WORK TO BE COMPLETED:
Return the lines below exactly as they appear, please, starting with the first and ending with the one that contains "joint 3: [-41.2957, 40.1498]".

----- MATERIAL FOR THIS EXERCISE -----

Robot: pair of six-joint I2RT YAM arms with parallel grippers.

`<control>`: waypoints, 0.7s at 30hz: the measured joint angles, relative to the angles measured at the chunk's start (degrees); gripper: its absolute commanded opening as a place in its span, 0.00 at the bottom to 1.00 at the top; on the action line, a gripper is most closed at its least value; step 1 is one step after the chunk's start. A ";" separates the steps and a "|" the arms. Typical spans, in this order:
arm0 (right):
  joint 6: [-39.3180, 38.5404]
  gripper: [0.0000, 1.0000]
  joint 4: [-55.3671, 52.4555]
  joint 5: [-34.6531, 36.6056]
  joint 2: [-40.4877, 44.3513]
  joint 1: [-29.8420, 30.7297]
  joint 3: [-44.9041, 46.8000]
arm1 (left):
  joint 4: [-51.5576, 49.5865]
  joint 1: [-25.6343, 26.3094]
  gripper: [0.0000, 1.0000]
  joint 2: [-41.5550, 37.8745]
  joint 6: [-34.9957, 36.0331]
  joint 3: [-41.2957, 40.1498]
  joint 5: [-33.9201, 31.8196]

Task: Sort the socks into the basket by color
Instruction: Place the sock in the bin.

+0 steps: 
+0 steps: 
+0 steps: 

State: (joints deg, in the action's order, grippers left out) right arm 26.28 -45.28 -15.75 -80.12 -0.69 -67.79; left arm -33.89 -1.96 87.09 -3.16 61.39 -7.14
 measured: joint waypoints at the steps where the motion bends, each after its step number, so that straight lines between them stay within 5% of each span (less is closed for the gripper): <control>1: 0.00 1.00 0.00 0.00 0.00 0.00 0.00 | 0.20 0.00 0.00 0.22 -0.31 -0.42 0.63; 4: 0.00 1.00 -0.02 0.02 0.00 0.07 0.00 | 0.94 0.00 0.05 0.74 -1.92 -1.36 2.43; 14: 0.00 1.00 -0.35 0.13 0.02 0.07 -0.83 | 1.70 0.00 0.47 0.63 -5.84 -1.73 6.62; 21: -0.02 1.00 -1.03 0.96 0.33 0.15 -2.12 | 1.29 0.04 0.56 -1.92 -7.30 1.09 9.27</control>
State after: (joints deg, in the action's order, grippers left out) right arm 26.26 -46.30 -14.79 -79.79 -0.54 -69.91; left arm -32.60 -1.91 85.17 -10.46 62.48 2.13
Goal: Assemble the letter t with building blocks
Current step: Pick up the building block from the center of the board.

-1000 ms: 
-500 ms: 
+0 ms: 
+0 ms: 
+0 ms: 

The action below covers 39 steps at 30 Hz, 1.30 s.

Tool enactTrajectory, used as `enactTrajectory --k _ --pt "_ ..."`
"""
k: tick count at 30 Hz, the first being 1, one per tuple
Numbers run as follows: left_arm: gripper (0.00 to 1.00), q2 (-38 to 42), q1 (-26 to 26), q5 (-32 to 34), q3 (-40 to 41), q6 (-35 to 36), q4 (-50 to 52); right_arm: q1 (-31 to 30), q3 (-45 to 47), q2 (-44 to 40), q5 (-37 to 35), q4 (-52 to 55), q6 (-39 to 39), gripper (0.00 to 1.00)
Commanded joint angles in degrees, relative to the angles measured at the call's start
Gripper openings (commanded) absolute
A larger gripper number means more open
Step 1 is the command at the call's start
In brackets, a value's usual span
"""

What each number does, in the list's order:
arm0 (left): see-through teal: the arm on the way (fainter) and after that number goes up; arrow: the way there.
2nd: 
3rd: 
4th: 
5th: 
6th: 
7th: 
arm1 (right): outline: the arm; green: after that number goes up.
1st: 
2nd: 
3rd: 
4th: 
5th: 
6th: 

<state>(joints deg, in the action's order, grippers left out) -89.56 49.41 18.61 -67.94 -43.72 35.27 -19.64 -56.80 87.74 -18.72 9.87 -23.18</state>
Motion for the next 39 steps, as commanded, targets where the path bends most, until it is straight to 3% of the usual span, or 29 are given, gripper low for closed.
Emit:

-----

ANSWER BOX:
Robot: pair of six-joint I2RT YAM arms with parallel grippers.

`<control>`: waypoints, 0.7s at 30hz: the measured joint angles, relative to the angles measured at the chunk's start (degrees); gripper: its absolute commanded opening as a place in its span, 0.00 at the bottom to 1.00 at the top; on the action line, a gripper is most closed at its least value; step 1 is one step after the chunk's start. A ";" separates the steps and a "|" the arms. Typical spans, in this order:
arm0 (right):
  joint 6: [-39.3180, 38.5404]
  gripper: [0.0000, 1.0000]
  joint 4: [-55.3671, 52.4555]
  joint 5: [-34.6531, 36.6056]
  joint 2: [-40.4877, 44.3513]
  joint 1: [-29.8420, 30.7297]
  joint 3: [-44.9041, 46.8000]
arm1 (left):
  joint 4: [-51.5576, 49.5865]
  joint 1: [-25.6343, 26.3094]
  gripper: [0.0000, 1.0000]
  joint 2: [-41.5550, 37.8745]
  joint 6: [-34.9957, 36.0331]
  joint 3: [-41.2957, 40.1498]

The exercise requires nothing more.